There is a place and a function for everything. While litter boxes act as litter boxes, couches and beds are meant to be used for relaxing, sleeping, and (if we’re lucky) for cats to cuddle. We expect to find cat urine in the litter box, not where we relax and nap. But what about a cat peeing on the bed or couch?
A cat who pees on the bed or couch is not intentionally naughty or seeking revenge. Cats who urinate in the wrong places should never be punished – there are legitimate reasons for this behavior problem. A cat peeing on the bed sends a message to everyone in the household that there is a problem that requires immediate attention. If you’ve ever asked yourself, “Why does my cat pee on the bed?” or: “Why does my cat pee on the couch?” We found some reasons and ways you can solve the problems!

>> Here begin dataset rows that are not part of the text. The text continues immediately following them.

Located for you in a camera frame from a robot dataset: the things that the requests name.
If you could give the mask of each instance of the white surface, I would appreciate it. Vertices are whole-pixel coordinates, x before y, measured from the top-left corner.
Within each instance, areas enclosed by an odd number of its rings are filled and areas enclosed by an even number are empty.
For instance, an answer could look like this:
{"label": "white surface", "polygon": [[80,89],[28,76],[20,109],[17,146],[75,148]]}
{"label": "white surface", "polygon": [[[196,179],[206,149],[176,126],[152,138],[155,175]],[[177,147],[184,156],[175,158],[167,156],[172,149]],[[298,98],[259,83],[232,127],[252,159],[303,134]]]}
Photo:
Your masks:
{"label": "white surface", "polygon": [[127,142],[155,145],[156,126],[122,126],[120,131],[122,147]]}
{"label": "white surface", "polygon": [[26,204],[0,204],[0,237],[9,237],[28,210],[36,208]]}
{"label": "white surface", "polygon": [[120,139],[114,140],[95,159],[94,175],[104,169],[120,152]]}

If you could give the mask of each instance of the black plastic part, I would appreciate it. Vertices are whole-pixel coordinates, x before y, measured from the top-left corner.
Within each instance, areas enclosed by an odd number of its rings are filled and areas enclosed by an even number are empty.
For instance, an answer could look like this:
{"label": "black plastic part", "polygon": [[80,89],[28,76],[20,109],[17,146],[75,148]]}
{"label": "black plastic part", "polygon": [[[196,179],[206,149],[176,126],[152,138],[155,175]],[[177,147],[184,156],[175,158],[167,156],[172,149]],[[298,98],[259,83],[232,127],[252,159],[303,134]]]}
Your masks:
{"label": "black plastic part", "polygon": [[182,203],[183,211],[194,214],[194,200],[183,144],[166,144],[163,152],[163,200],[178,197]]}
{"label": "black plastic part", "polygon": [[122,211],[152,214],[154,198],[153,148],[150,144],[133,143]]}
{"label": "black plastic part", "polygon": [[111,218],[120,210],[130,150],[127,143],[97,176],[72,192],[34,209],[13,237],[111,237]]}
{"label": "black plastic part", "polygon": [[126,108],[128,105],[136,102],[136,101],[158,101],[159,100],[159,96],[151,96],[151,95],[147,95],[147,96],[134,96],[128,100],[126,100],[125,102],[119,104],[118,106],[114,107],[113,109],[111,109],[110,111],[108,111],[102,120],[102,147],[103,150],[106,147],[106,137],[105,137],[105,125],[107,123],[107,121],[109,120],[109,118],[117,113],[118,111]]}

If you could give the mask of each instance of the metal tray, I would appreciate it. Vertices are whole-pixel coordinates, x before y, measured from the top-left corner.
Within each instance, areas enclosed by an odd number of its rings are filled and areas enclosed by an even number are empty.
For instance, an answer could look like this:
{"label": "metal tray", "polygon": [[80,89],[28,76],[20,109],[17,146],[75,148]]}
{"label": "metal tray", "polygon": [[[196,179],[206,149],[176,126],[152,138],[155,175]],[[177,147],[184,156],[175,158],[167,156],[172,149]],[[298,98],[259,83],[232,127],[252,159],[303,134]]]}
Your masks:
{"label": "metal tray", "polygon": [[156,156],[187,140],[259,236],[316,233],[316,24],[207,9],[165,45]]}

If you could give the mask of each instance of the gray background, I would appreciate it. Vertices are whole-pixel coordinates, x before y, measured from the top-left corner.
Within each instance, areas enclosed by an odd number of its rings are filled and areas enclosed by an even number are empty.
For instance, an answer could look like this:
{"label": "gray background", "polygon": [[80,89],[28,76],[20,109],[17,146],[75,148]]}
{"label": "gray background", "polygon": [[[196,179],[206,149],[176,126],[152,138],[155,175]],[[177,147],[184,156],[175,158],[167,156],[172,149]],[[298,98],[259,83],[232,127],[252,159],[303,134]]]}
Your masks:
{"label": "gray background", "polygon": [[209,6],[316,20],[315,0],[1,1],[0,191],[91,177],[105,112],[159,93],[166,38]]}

1. Your cat peeing on the bed or couch is a sign of a medical problem
If your cat has a behavior disorder or has a behavior change, get a veterinarian to examine it as soon as possible. There are no exceptions to this rule, and that includes a cat peeing on the bed.
Many serious medical problems can cause cats to avoid using litter boxes. A short list includes urinary tract infections, diabetes and arthritis, and a host of other painful and serious conditions.
2. Urinating in high places feels safe for your cat
What do sofas, beds, chairs and counters have in common? They have surfaces that are higher than the ground and have good views. The height is perfect for kittens to identify and escape potential threats and stressors. Survival is a priority – it’s instinctual, cats of course don’t want to be ambushed.
Sometimes your cat peeing on the bed or couch will tell you that these places feel safer than their litter box. It is more difficult for other animals to corner and trap cats in elevated areas because the culprits are easy to see.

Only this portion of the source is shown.